WHAT YOU SHOULD DO = With the pictures excluded, reproduce all of the data exactly.

SUPPLIED INFORMATION =
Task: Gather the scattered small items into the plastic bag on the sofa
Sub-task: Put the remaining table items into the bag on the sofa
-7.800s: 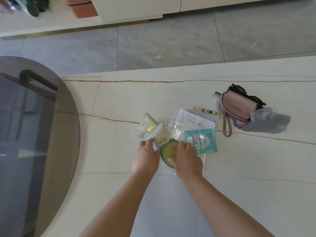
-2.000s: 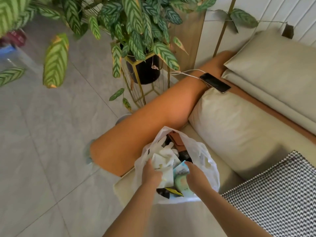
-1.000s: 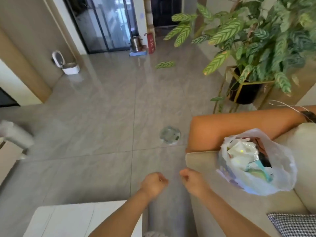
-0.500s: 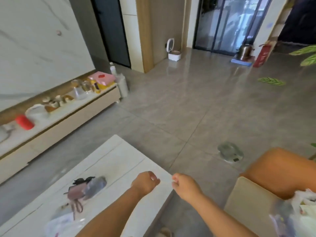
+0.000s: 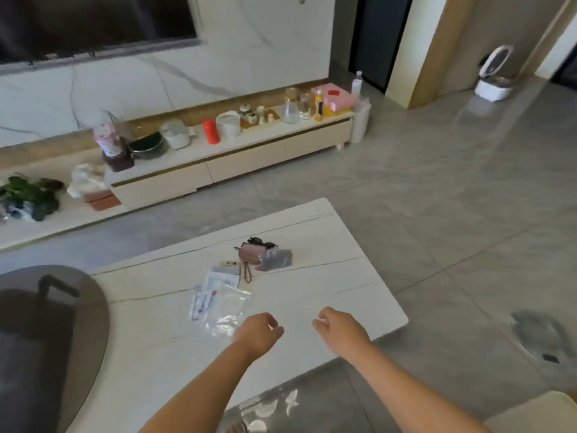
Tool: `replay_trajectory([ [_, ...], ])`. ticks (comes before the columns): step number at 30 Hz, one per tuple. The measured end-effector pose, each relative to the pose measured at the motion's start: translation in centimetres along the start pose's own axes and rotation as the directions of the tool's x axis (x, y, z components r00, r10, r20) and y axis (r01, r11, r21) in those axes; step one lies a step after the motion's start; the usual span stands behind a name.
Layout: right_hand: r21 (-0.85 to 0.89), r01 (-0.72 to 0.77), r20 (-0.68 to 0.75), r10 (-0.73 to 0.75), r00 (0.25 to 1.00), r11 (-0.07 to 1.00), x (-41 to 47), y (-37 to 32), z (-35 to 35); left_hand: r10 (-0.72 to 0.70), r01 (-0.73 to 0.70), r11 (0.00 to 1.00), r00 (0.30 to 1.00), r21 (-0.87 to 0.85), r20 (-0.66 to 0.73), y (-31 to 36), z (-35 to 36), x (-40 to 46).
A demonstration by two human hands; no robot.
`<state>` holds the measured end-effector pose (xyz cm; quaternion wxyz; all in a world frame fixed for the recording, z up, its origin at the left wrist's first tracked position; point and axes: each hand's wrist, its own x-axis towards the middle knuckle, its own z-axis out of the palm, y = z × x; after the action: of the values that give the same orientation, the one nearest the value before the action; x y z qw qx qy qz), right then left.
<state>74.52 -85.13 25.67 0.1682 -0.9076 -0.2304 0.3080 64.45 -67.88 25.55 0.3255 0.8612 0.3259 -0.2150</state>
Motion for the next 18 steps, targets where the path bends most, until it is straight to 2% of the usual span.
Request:
replay_trajectory([
  [7,-0.087,0.103,0.107,-0.094,0.99,0.991,3.0,-10.4,4.6,-0.162,0.157,0.974,0.987,-0.163,-0.017,-10.6,-4.3,-1.2],
  [13,-0.09,0.068,0.172,-0.051,0.984,0.994,6.3,-17.4,9.6,-0.246,0.246,0.924,0.969,-0.292,0.036,-18.6,-7.8,0.5],
  [18,-0.106,0.034,0.194,-0.013,0.981,0.994,10.9,-19.8,13.5,-0.291,0.288,0.886,0.956,-0.363,0.048,-23.5,-9.3,4.5],
])
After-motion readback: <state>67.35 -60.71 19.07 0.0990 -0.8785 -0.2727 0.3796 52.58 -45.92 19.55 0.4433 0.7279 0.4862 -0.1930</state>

YOUR SOLUTION =
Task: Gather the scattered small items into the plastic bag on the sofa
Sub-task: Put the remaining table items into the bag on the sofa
-7.800s: 
-2.000s: 
-1.000s: 
-0.500s: 
+0.000s: 
Tool: `replay_trajectory([ [_, ...], ])`. ticks (comes before the columns): step number at 30 Hz, one per tuple. The measured end-effector pose, each relative to the pose measured at the motion's start: translation in centimetres along the start pose's own axes and rotation as the directions of the tool's x axis (x, y, z components r00, r10, r20) and y axis (r01, r11, r21) in those axes; step one lies a step after the motion's start; the usual span stands behind a name.
Layout: right_hand: r21 (-0.85 to 0.89), r01 (-0.72 to 0.77), r20 (-0.68 to 0.75), r10 (-0.73 to 0.75), r00 (0.25 to 1.00), r11 (-0.07 to 1.00), x (-41 to 47), y (-37 to 32), z (-35 to 35); left_hand: r10 (-0.72 to 0.70), r01 (-0.73 to 0.70), r11 (0.00 to 1.00), r00 (0.30 to 1.00), r21 (-0.87 to 0.85), r20 (-0.66 to 0.73), y (-31 to 36), z (-35 to 36), x (-40 to 46).
A demonstration by two human hands; no robot.
`<state>` holds the measured end-effector pose (xyz cm; quaternion wxyz; all in a world frame fixed for the recording, z up, its origin at the left wrist's first tracked position; point and axes: each hand's wrist, its own x-axis towards the middle knuckle, its own z-axis out of the palm, y = z × x; after the action: of the values that give the same orientation, the one nearest the value before the action; x y z qw qx qy qz), right then left.
<state>74.52 -85.13 25.67 0.1682 -0.9076 -0.2304 0.3080 64.45 -67.88 25.55 0.3255 0.8612 0.3259 -0.2150</state>
Motion for the next 18 steps, targets where the path bends most, until it is straight to 2% of the usual span.
Request:
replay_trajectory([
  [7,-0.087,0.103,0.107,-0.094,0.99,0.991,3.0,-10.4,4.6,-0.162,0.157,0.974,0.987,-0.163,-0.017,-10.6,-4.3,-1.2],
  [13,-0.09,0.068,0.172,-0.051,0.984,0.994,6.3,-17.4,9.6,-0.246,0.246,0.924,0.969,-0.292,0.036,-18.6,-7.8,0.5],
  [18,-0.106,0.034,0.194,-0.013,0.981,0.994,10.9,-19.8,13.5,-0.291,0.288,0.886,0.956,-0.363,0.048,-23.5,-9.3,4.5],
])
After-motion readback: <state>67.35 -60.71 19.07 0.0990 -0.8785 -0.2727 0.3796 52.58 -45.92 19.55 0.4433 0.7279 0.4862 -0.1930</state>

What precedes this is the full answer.